# PROMPT
Please write out only the lines from the line with "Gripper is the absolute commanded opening" to the line with "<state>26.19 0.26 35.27", inclusive, exactly as they stand below, without the pictures.

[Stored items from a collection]
********************

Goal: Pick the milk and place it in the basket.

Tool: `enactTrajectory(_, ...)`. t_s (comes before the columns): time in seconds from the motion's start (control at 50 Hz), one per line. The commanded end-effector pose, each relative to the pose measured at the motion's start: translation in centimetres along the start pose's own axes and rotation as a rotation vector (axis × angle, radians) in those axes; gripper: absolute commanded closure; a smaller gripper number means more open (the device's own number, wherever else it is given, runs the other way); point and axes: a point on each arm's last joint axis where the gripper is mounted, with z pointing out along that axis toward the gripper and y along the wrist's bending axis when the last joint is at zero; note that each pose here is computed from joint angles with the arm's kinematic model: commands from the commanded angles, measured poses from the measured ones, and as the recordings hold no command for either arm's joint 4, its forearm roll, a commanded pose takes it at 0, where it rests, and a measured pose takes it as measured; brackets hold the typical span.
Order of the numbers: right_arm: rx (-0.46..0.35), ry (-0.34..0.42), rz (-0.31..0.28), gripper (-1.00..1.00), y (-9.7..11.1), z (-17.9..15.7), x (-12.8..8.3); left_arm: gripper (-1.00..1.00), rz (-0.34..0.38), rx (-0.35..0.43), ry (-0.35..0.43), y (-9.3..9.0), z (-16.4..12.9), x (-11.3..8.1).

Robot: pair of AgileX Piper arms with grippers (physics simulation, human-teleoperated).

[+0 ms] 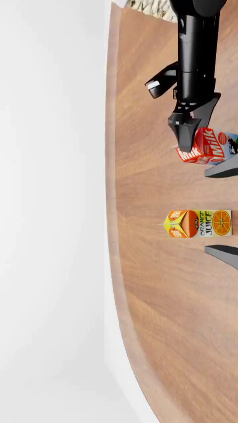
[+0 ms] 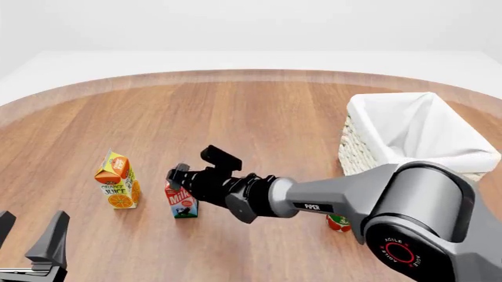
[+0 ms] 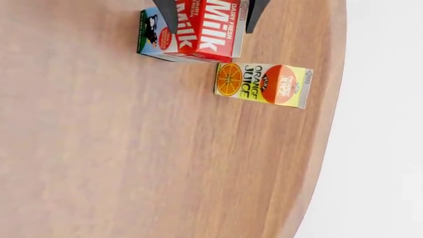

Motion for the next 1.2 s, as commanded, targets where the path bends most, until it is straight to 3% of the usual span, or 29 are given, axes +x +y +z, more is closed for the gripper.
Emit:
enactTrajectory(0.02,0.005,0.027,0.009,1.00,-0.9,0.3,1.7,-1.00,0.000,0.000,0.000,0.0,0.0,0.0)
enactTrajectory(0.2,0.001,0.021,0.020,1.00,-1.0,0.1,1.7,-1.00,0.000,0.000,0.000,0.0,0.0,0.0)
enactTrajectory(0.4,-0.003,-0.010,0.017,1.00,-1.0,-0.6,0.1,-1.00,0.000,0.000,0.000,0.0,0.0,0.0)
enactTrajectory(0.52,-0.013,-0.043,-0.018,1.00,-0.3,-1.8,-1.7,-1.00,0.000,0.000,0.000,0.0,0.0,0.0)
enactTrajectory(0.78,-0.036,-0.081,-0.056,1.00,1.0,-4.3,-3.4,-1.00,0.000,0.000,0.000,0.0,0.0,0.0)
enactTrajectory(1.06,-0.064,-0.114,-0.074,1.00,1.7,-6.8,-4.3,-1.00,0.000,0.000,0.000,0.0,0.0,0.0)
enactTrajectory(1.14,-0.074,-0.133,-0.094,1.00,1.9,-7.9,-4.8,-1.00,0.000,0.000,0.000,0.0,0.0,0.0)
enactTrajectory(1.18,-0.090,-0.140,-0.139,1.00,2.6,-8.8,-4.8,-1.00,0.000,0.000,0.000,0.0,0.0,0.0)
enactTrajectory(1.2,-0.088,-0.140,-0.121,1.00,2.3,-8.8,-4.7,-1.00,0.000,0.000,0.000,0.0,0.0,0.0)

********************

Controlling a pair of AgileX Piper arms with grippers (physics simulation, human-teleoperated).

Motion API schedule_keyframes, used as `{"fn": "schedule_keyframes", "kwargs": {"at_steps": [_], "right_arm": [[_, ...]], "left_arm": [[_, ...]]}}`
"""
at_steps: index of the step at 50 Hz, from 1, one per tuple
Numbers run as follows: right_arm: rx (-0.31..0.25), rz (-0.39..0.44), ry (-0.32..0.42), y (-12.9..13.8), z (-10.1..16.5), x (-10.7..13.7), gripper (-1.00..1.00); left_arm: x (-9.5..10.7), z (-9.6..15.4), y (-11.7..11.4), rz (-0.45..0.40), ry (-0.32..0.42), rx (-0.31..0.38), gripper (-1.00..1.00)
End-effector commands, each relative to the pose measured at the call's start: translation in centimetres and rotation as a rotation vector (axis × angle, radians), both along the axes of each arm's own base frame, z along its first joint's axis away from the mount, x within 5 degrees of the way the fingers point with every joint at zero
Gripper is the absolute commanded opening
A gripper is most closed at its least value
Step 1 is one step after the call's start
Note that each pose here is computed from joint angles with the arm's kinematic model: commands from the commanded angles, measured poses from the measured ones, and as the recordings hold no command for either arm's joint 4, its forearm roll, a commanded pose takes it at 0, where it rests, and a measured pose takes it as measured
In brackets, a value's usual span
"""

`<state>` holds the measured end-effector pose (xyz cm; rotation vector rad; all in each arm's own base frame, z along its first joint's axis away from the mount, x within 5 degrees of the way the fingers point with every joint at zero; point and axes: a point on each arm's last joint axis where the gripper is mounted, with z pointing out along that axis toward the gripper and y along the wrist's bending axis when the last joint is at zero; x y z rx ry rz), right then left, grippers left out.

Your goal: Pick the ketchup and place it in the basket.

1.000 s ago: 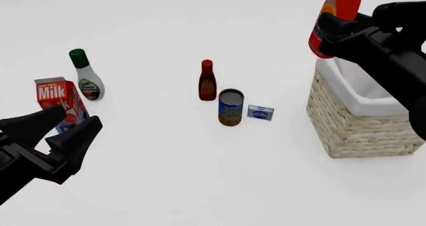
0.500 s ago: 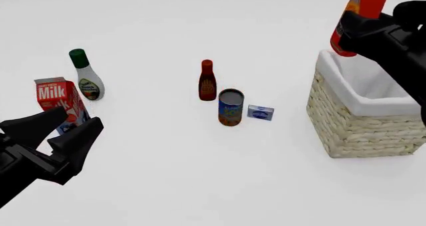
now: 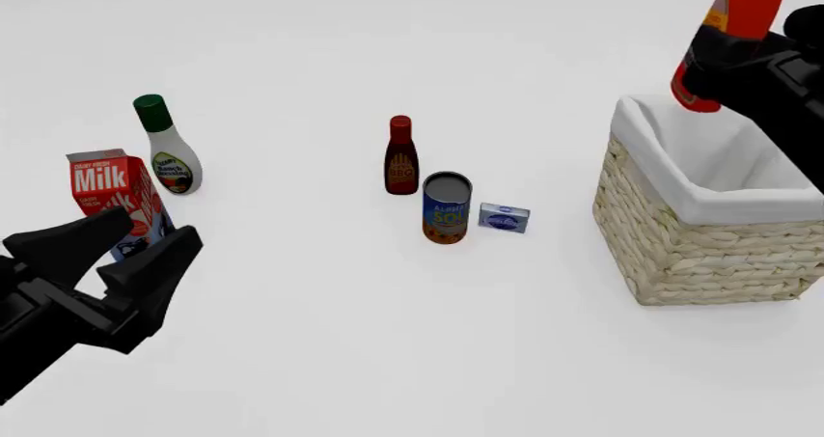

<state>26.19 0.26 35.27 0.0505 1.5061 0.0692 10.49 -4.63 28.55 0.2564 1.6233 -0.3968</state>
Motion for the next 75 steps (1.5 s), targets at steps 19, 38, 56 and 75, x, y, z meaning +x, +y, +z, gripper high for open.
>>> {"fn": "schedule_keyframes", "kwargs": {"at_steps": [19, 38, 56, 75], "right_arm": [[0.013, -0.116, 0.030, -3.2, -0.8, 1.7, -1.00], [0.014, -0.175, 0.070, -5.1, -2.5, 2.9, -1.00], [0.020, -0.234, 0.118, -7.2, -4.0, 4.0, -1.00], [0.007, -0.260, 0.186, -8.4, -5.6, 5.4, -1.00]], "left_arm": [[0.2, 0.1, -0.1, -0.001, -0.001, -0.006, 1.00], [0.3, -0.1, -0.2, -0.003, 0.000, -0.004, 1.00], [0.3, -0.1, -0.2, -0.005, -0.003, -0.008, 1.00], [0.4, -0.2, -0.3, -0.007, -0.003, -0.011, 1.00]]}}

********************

# EXERCISE OUTPUT
Gripper is the absolute commanded opening
A gripper is most closed at its least value
Step 1 is one step after the call's start
Note that each pose here is computed from joint angles with the arm's kinematic model: commands from the commanded angles, measured poses from the measured ones, and as the recordings hold no command for either arm's joint 4, its forearm roll, a commanded pose takes it at 0, where it rests, and a measured pose takes it as measured
In brackets, a value's usual span
"""

`<state>` holds the measured end-effector pose (xyz cm; rotation vector rad; all in each arm's own base frame, z along its first joint's axis away from the mount, x within 5 degrees of the way the fingers point with every joint at zero; point and axes: a point on each arm's last joint axis where the gripper is mounted, with z pointing out along that axis toward the gripper and y along the wrist's bending axis when the last joint is at zero; x y z rx ry rz), right then left, grippers left out.

Your goal: Pick the ketchup and place it in the basket.

1.000 s ago: 
0.500 s ago: 
now: 

<state>26.19 0.26 35.27 0.0505 1.5061 0.0692 10.49 -4.63 28.55 0.2564 1.6233 -0.3968</state>

That is the complete answer to the exercise.